### EXERCISE DATA
################
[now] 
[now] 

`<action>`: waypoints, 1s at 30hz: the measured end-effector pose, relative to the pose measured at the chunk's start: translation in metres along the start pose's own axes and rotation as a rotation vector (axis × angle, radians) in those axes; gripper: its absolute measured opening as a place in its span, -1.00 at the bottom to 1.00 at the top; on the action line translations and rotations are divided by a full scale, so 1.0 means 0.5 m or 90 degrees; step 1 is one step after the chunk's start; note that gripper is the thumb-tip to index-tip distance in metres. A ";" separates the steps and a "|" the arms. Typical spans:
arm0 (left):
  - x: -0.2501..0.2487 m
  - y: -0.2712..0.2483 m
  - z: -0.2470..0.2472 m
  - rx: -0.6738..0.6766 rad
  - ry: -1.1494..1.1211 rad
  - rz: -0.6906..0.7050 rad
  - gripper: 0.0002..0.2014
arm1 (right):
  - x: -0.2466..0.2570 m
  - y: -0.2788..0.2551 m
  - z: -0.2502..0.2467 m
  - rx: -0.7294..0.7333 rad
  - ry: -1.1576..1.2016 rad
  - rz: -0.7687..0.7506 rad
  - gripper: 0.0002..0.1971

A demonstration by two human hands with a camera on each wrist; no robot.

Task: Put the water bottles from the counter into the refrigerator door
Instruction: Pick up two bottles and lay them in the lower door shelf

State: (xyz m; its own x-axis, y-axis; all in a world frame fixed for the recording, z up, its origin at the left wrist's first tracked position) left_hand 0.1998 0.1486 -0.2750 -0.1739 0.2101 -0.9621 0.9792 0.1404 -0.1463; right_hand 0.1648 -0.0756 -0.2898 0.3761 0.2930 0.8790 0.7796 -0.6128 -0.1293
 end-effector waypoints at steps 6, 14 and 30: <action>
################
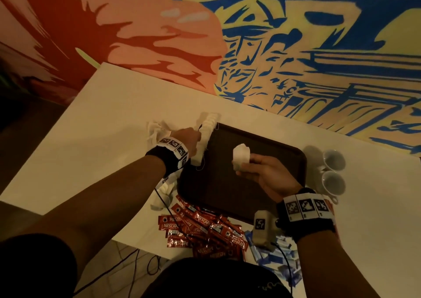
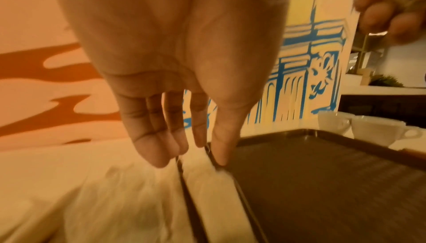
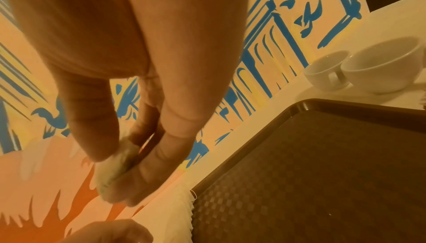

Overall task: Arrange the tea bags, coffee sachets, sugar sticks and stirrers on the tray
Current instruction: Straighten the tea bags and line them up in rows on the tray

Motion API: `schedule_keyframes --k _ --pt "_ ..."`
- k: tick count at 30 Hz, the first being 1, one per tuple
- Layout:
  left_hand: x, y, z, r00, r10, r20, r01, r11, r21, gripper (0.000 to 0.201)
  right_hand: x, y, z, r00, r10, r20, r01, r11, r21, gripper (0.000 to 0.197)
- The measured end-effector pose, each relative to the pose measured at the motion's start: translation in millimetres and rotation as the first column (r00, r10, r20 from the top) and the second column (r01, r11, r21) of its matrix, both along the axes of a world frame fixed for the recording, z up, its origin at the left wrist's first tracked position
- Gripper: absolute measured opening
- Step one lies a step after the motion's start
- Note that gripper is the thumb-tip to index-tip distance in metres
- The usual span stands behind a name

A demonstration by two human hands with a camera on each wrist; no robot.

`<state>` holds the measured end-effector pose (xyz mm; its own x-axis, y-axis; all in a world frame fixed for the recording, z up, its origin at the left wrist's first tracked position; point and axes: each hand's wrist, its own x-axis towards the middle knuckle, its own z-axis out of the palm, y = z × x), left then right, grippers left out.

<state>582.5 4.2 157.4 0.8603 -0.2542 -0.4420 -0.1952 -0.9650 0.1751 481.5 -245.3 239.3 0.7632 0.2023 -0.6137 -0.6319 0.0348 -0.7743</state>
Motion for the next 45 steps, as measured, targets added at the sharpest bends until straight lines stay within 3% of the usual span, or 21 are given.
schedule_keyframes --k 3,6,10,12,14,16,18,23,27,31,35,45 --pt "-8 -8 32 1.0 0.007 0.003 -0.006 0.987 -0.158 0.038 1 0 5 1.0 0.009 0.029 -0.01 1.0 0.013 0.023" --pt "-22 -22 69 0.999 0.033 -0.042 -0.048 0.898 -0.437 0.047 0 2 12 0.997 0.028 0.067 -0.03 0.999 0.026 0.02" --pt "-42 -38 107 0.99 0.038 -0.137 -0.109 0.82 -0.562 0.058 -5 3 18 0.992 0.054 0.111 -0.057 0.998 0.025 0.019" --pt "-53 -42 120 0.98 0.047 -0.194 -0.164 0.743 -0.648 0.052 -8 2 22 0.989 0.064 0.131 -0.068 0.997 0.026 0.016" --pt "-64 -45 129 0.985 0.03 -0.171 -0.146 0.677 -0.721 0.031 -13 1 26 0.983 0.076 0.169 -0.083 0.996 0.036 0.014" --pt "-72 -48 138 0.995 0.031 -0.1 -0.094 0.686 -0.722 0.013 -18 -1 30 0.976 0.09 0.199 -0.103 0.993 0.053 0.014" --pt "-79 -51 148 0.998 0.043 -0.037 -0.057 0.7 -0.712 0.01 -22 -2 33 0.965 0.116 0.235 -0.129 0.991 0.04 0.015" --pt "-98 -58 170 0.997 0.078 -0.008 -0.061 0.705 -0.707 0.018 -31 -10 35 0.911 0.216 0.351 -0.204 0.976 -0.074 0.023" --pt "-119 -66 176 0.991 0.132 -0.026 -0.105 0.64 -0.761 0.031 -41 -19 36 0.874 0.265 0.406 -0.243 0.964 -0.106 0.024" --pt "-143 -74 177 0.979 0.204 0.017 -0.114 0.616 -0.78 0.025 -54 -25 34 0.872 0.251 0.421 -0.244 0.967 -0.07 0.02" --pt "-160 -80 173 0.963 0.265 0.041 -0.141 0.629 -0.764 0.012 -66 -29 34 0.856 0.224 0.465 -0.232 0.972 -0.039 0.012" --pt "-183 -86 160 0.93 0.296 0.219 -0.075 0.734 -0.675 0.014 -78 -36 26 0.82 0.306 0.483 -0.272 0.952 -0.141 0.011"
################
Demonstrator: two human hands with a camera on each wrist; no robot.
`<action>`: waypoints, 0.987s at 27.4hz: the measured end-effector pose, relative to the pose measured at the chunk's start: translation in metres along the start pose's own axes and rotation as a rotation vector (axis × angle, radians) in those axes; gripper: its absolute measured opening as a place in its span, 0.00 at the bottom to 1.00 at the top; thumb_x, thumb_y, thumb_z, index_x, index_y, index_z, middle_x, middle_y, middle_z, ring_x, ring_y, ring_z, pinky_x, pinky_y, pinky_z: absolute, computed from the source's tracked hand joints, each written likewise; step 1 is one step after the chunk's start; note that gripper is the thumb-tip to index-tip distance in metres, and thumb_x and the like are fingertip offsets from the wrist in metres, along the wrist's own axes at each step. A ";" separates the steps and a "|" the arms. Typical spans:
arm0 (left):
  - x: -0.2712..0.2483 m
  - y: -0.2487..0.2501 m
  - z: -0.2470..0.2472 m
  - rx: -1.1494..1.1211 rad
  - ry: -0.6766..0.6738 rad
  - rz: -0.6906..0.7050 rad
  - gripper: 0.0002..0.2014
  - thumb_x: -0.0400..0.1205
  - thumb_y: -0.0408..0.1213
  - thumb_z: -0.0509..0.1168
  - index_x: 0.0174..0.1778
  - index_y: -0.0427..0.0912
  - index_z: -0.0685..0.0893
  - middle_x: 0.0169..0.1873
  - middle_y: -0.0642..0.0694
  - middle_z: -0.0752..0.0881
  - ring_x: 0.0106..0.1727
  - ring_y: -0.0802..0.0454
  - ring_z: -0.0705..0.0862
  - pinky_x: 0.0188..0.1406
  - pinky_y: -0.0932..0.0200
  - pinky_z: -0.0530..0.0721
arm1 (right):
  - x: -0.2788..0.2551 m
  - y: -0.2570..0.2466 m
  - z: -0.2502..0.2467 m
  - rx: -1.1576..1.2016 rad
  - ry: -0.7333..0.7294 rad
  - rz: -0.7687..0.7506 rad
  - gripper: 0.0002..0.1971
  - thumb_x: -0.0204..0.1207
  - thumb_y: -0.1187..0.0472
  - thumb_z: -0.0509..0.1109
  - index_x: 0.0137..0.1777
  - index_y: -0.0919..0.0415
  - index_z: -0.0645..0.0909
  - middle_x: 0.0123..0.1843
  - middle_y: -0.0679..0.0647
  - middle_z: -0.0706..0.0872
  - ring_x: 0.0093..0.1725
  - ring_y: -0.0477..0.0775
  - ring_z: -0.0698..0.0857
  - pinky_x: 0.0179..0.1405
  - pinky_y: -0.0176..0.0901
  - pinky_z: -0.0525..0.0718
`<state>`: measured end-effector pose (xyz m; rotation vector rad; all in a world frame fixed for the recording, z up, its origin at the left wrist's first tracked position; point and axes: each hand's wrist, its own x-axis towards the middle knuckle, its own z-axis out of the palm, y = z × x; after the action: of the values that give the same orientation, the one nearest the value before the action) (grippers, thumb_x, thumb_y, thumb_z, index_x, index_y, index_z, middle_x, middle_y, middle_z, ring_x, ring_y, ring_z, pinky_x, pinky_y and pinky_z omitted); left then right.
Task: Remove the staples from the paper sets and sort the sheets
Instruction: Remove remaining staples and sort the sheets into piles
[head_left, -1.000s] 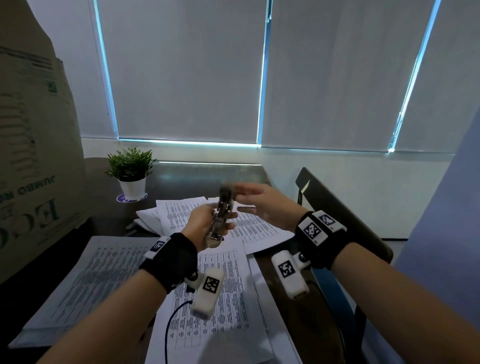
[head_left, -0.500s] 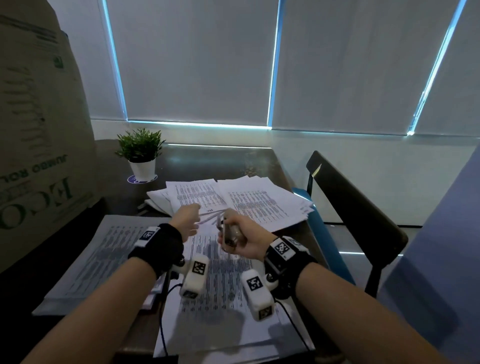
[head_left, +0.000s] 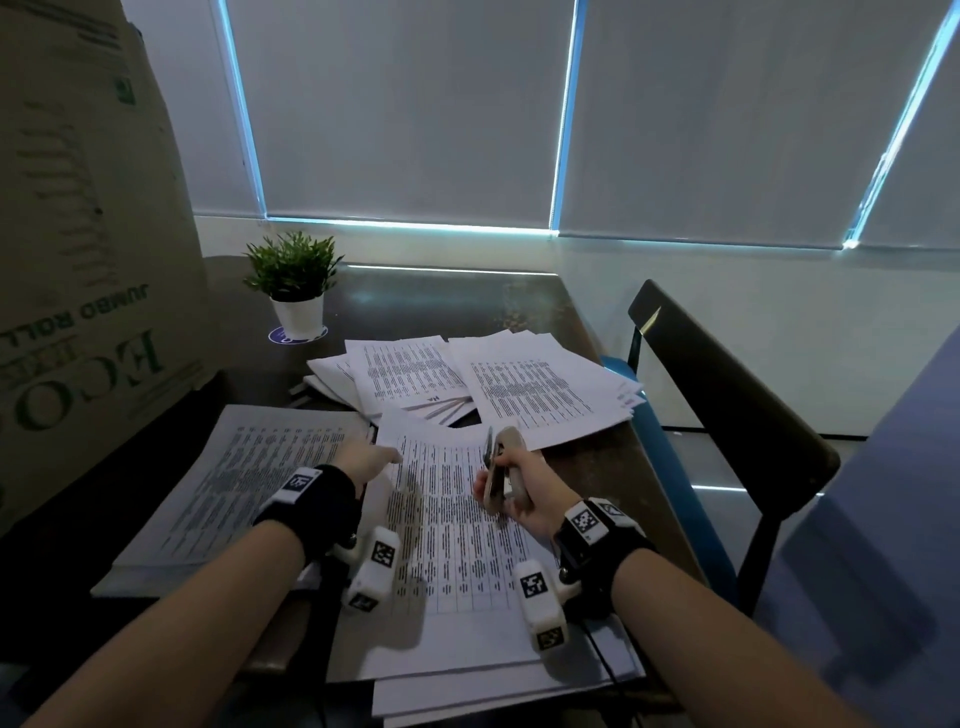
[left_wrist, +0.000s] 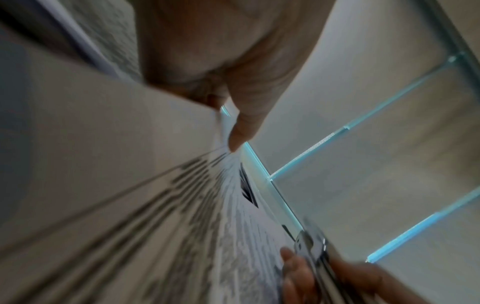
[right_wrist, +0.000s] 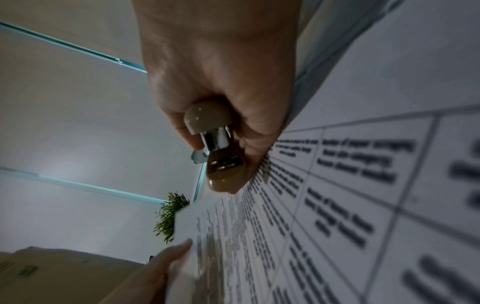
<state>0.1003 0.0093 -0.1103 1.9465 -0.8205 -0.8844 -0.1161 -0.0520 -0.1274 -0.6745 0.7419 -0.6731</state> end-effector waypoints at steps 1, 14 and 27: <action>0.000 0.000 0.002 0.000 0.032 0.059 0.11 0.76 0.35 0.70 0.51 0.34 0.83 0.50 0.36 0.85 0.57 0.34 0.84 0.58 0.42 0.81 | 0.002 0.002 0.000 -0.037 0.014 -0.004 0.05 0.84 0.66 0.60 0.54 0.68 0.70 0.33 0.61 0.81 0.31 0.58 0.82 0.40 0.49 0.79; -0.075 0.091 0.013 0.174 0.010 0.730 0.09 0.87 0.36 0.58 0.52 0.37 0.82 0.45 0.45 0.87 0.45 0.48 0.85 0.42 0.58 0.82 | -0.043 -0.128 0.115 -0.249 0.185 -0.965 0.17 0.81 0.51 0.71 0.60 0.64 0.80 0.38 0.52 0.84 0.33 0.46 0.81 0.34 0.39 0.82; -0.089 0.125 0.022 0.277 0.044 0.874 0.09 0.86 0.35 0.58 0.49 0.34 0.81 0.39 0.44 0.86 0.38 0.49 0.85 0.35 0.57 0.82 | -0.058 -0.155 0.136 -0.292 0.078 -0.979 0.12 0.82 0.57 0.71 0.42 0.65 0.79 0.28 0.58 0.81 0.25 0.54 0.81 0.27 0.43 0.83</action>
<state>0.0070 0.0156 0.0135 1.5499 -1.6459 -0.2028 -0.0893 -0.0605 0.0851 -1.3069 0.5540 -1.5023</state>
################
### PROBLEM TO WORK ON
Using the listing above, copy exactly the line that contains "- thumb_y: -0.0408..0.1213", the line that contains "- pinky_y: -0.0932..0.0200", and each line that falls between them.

### RESULT OF THE EXERCISE
  - thumb_y: -0.0408..0.1213
  - thumb_z: -0.0509..0.1168
  - index_x: 0.0174..0.1778
  - index_y: -0.0427..0.0912
  - index_z: -0.0685..0.0893
  - middle_x: 0.0169..0.1873
  - middle_y: -0.0642..0.0694
  - middle_z: -0.0752..0.0881
  - ring_x: 0.0106..0.1727
  - ring_y: -0.0802..0.0454
  - ring_z: -0.0705..0.0862
  - pinky_x: 0.0188..0.1406
  - pinky_y: -0.0932..0.0200

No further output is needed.